Today, we baked chocolate muffins. It was also using the pre-mixed Nona recipe. Tasty too.

He enjoys baking and was very pleased to give some of them to his therapist.

I love that he's enjoying more and more activities that normal kids do.

Wednesday, June 8, 2011

Videos of him driving

One of the fun activities he did during the school holidays was to drive a car!

He's nuts about cars, so when we spotted this place in a neighbourhood shopping mall, he just had to try it out.

The cars come in various designs like a jeep, motorbike, cartoonish cars etc.

The car is battery operated, with buttons that either play music, or turns on the left/right indicator, or sounds a horn.

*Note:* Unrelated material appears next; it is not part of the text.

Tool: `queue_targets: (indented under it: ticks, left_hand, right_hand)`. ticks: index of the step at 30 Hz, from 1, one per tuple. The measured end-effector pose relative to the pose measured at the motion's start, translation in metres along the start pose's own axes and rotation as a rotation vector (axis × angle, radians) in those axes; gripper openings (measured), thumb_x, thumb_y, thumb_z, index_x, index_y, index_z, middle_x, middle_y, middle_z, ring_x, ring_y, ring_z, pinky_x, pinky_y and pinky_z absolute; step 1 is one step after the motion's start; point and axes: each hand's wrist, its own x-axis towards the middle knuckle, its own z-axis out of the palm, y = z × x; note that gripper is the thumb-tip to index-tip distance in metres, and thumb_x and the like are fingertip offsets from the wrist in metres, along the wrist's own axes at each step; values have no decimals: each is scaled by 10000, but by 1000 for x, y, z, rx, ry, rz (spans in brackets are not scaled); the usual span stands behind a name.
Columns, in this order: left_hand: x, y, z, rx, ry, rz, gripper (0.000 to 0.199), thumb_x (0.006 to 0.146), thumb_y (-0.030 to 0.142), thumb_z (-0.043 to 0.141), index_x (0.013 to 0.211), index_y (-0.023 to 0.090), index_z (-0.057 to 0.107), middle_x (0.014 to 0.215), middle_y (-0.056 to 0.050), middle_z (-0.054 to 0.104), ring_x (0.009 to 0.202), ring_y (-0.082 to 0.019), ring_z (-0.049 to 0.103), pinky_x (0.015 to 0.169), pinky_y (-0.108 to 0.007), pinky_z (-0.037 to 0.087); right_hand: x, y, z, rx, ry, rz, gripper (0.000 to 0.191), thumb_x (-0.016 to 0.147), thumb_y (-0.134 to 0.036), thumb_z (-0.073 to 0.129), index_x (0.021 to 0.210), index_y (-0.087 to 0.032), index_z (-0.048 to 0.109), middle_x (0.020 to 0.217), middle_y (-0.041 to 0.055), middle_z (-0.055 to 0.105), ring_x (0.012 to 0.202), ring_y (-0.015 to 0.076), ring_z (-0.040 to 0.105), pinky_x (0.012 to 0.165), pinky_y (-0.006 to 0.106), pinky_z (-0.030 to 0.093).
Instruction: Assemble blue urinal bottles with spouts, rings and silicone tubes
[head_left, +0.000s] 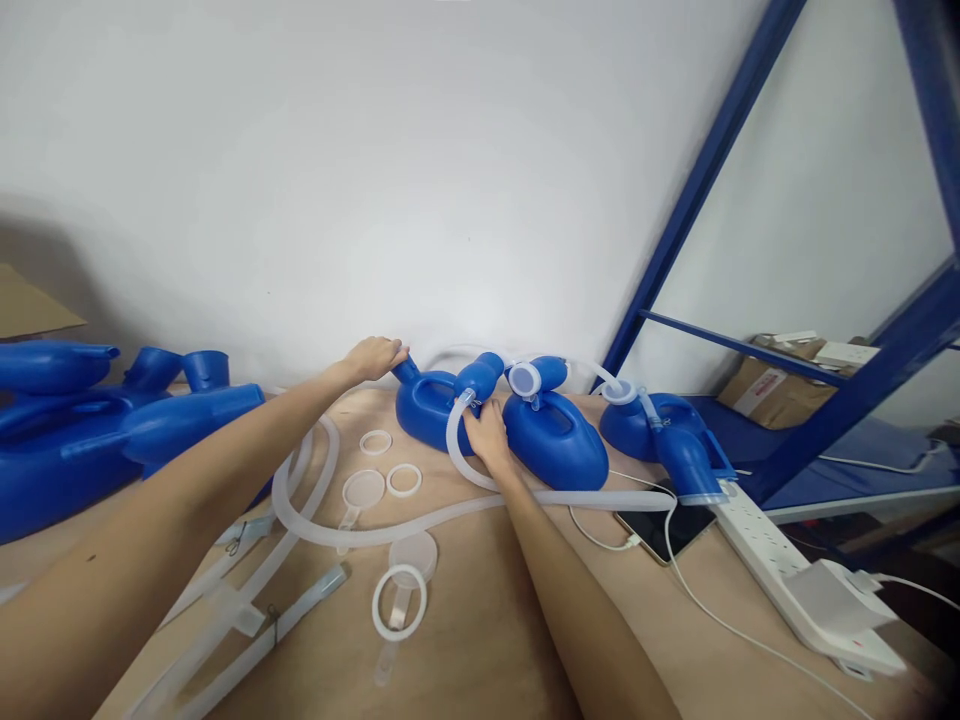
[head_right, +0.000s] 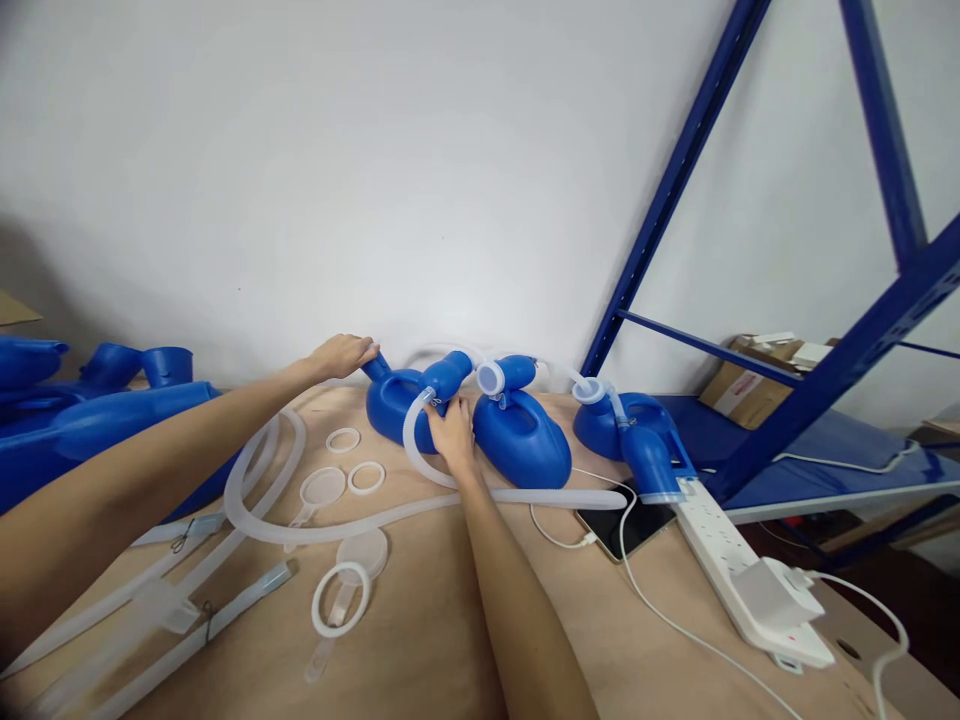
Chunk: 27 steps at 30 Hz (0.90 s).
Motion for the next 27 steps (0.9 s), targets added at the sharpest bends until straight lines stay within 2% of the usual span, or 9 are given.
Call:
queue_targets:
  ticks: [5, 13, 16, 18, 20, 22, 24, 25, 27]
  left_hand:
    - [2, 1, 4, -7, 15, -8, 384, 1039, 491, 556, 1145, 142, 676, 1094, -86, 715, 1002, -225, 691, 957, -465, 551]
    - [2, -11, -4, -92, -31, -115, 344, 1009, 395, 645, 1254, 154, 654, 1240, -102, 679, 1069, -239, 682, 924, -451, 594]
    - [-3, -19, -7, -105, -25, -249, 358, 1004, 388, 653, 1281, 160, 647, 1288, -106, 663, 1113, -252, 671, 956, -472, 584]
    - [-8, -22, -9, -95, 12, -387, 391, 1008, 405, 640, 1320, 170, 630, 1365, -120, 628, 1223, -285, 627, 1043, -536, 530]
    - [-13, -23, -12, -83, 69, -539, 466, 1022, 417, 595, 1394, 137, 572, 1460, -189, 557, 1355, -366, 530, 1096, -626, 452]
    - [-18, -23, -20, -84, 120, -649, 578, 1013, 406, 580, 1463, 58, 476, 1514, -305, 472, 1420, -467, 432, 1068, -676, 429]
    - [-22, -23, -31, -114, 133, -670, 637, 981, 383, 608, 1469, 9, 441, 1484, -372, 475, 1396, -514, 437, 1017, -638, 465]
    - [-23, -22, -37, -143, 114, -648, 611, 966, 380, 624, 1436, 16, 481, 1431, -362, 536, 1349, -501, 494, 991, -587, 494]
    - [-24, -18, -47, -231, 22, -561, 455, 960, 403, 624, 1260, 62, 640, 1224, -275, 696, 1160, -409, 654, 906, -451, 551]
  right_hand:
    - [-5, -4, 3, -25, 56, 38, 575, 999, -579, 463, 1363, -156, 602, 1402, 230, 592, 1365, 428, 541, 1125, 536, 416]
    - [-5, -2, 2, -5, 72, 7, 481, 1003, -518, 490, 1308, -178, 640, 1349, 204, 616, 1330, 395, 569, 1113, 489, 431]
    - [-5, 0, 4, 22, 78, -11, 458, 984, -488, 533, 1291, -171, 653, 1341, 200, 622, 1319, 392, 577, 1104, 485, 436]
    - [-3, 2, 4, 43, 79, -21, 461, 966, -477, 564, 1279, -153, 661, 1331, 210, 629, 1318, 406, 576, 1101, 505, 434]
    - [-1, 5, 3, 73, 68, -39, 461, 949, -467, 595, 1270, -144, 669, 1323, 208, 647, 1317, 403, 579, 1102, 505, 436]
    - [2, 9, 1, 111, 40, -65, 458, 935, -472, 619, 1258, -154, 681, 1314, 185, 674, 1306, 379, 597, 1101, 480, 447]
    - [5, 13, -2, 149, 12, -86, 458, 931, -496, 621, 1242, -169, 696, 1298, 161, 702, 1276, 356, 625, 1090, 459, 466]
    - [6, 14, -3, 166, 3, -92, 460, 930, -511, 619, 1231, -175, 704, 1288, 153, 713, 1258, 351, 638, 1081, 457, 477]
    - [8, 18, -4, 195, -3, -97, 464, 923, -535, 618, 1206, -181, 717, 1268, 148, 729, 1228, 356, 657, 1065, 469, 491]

He's in full control of the car, able to steer it anywhere he wants, able to move it forward or in reverse with the flick of a switch, and accelerate the car with a foot pedal.

There's a seat belt but doesnt look like it's of any use. It moves much slower than a bumper car, so it's quite safe for him.

He doesnt need much strength to turn the steering wheel, so he could control it himself (unlike the bumper car he rode in at Genting).

Now that he can drive, I'll teach him to run errands for me! LOL

Tuesday, June 7, 2011

Healthy hearty breakfast - experiments!

Part of preparing him for school includes introducing him to eating solids for breakfast. Most of his life, he's had liquids for breakfast - mainly milk or smooth baby cereals.

This school holidays, I started introducing solids for breakfast. It requires quite a bit of experimenting and so I chose the school holidays to start. It's too stressful to introduce it on school days as we're already so rushed for time.

It's been hard getting him to eat, and not just drink his breakfast. In the first place, he takes a long time to drink his milk. Secondly, he tends to gag when he has solids for breakfast. I'm not sure if it's because it's too early in the morning or if he's not yet used to chewing at breakfast.

I'm not a good cook and not a morning person. So, it was most helpful that his therapist suggested two healthy, hearty recipes. I asked a few friends what their kids had for breakfast. Two mums said it was just milk as it was too early (kids have no appetite), but one mum packs home cooked snacks for her kids' morning snack (she wakes at 5.45am). Another said cereals or bread.

So far, I've only come up with these options for a breakfast that's filling and healthy. I'm trying to achieve some mix of complex carbohydrates, grains, protein, milk, veg, with minimal processed ingredients and minimal preparation time. It's not easy to achieve to be honest.

Rice Porridge - to provide variety, I'd have to change the protein element (e.g. chicken, pork, fish) and veg (carrot, french bean, spinach).

I tried using brown rice instead of my usual basmathi rice, but it turned out too gooey and gunky. I might have to experiment with different quantities of rice to water ratio and/or cooking times. I use a slow cooker and let it cook overnight because I'm not a morning person!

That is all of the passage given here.